**EXERCISE PROMPT**. Output, without any change, the listing below from its opening line up to and including the line with "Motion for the".

RECORDED DATA: Begin

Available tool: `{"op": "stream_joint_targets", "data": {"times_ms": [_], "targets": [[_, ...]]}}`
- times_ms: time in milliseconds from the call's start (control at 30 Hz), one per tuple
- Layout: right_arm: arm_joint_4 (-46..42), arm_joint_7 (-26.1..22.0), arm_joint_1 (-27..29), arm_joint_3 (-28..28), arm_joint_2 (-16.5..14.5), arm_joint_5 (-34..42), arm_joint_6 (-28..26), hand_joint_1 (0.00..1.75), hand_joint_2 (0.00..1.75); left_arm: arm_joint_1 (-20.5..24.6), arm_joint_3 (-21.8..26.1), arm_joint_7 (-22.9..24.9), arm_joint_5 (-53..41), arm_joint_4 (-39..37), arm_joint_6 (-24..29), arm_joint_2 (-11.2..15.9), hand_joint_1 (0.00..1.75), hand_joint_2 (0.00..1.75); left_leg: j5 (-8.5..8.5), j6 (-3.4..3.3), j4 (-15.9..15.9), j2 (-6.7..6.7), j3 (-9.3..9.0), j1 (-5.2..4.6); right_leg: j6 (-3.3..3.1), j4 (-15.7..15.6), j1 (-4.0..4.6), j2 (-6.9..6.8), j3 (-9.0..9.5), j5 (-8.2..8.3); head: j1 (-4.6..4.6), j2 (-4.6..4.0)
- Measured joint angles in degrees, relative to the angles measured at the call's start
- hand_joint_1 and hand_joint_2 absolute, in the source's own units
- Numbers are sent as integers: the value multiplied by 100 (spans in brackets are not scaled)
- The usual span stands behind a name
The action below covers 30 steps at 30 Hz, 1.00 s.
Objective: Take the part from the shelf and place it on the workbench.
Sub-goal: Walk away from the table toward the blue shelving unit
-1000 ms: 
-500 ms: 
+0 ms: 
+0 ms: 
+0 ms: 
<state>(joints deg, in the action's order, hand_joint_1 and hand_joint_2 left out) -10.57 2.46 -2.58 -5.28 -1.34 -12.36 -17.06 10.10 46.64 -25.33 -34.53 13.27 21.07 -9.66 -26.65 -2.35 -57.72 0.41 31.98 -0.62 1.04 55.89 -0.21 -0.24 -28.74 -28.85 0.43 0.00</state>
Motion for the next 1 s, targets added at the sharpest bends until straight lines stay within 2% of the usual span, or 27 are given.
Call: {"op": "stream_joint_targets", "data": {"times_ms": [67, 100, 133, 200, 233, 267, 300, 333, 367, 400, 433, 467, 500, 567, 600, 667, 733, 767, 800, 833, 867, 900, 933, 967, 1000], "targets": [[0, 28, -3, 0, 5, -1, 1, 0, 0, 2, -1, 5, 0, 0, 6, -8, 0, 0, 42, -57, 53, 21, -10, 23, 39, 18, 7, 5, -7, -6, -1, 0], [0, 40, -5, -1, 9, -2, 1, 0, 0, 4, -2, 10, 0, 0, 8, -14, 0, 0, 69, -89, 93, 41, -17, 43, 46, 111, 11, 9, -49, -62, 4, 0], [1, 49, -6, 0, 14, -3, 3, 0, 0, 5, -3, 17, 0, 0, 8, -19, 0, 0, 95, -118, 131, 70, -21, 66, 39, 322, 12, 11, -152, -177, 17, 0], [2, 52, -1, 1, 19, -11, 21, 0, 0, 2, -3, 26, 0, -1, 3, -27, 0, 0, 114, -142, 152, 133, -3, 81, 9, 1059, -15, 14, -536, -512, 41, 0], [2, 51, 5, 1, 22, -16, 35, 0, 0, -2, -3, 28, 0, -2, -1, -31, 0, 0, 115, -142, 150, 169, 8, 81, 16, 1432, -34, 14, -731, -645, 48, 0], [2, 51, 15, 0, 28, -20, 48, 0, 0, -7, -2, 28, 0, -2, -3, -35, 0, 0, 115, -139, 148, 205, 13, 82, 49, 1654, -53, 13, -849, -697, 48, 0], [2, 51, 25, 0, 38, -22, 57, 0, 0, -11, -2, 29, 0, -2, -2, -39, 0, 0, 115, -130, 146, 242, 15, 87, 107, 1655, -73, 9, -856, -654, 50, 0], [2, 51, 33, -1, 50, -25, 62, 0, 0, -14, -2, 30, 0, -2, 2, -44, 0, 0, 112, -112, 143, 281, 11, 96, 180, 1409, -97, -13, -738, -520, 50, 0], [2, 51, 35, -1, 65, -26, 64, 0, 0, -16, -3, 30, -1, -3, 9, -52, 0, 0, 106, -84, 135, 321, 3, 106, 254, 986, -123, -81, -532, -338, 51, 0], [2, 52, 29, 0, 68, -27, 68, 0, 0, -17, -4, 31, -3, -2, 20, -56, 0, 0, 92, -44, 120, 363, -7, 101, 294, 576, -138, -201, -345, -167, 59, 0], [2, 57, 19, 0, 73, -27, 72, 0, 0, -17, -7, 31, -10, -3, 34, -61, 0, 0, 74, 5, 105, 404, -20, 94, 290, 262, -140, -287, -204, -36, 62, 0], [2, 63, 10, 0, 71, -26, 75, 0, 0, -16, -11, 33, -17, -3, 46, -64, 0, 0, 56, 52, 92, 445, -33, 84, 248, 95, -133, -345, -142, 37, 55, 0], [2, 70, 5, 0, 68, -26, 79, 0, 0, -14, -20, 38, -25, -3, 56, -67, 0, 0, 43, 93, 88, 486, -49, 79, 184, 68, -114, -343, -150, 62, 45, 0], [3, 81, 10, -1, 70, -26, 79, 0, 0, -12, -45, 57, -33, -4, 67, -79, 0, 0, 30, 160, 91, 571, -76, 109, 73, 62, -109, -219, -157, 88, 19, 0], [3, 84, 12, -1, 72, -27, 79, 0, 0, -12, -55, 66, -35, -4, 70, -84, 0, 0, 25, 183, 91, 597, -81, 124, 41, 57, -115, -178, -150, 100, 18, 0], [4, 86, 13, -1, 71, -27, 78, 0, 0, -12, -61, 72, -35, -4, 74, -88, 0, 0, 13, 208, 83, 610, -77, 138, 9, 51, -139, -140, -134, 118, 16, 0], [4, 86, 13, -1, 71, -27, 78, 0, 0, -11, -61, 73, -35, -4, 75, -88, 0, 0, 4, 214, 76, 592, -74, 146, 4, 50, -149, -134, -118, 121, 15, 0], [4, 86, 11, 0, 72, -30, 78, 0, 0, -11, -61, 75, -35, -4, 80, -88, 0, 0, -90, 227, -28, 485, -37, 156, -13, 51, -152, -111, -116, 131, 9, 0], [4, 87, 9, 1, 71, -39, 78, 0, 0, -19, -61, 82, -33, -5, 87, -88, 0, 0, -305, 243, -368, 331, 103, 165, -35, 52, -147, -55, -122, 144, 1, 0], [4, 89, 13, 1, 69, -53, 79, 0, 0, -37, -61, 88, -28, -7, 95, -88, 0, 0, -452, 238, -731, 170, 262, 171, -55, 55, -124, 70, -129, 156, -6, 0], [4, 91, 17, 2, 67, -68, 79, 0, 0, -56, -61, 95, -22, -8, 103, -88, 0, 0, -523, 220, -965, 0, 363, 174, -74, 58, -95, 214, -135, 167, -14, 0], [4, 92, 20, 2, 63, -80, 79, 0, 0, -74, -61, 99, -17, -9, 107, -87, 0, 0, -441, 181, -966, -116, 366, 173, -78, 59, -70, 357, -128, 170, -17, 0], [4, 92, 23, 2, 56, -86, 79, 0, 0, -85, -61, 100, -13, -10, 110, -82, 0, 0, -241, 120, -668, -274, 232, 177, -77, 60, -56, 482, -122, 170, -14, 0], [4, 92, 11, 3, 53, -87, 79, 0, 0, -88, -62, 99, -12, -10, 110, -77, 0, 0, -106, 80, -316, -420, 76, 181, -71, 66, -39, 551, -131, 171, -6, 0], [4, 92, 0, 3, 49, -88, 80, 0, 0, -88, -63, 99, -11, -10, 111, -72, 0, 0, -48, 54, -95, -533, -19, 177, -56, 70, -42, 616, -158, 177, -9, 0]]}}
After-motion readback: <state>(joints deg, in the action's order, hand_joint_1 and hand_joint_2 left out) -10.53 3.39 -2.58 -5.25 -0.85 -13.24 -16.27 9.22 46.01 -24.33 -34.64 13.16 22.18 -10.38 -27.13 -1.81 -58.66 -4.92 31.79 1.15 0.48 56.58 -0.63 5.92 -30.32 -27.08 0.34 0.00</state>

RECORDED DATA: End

**EXERCISE ANSWER**.
Available tool: `{"op": "stream_joint_targets", "data": {"times_ms": [_], "targets": [[_, ...]]}}`
- times_ms: time in milliseconds from the call's start (control at 30 Hz), one per tuple
- Layout: right_arm: arm_joint_4 (-46..42), arm_joint_7 (-26.1..22.0), arm_joint_1 (-27..29), arm_joint_3 (-28..28), arm_joint_2 (-16.5..14.5), arm_joint_5 (-34..42), arm_joint_6 (-28..26), hand_joint_1 (0.00..1.75), hand_joint_2 (0.00..1.75); left_arm: arm_joint_1 (-20.5..24.6), arm_joint_3 (-21.8..26.1), arm_joint_7 (-22.9..24.9), arm_joint_5 (-53..41), arm_joint_4 (-39..37), arm_joint_6 (-24..29), arm_joint_2 (-11.2..15.9), hand_joint_1 (0.00..1.75), hand_joint_2 (0.00..1.75); left_leg: j5 (-8.5..8.5), j6 (-3.4..3.3), j4 (-15.9..15.9), j2 (-6.7..6.7), j3 (-9.3..9.0), j1 (-5.2..4.6); right_leg: j6 (-3.3..3.1), j4 (-15.7..15.6), j1 (-4.0..4.6), j2 (-6.9..6.8), j3 (-9.0..9.5), j5 (-8.2..8.3); head: j1 (-4.6..4.6), j2 (-4.6..4.0)
- Measured joint angles in degrees, relative to the angles measured at the call's start
- hand_joint_1 and hand_joint_2 absolute, in the source's own units
- Numbers are sent as integers: the value multiplied by 100 (spans in brackets are not scaled)
- The usual span stands behind a name
The action below covers 30 steps at 30 Hz, 1.00 s.
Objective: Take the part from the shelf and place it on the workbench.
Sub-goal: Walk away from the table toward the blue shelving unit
-1000 ms: 
-500 ms: 
+0 ms: 
+0 ms: 
+0 ms: 
<state>(joints deg, in the action's order, hand_joint_1 and hand_joint_2 left out) -10.57 2.46 -2.58 -5.28 -1.34 -12.36 -17.06 10.10 46.64 -25.33 -34.53 13.27 21.07 -9.66 -26.65 -2.35 -57.72 0.41 31.98 -0.62 1.04 55.89 -0.21 -0.24 -28.74 -28.85 0.43 0.00</state>
Motion for the next 1 s, targets added at the sharpest bends until straight lines stay within 2% of the usual span, or 27 are given.

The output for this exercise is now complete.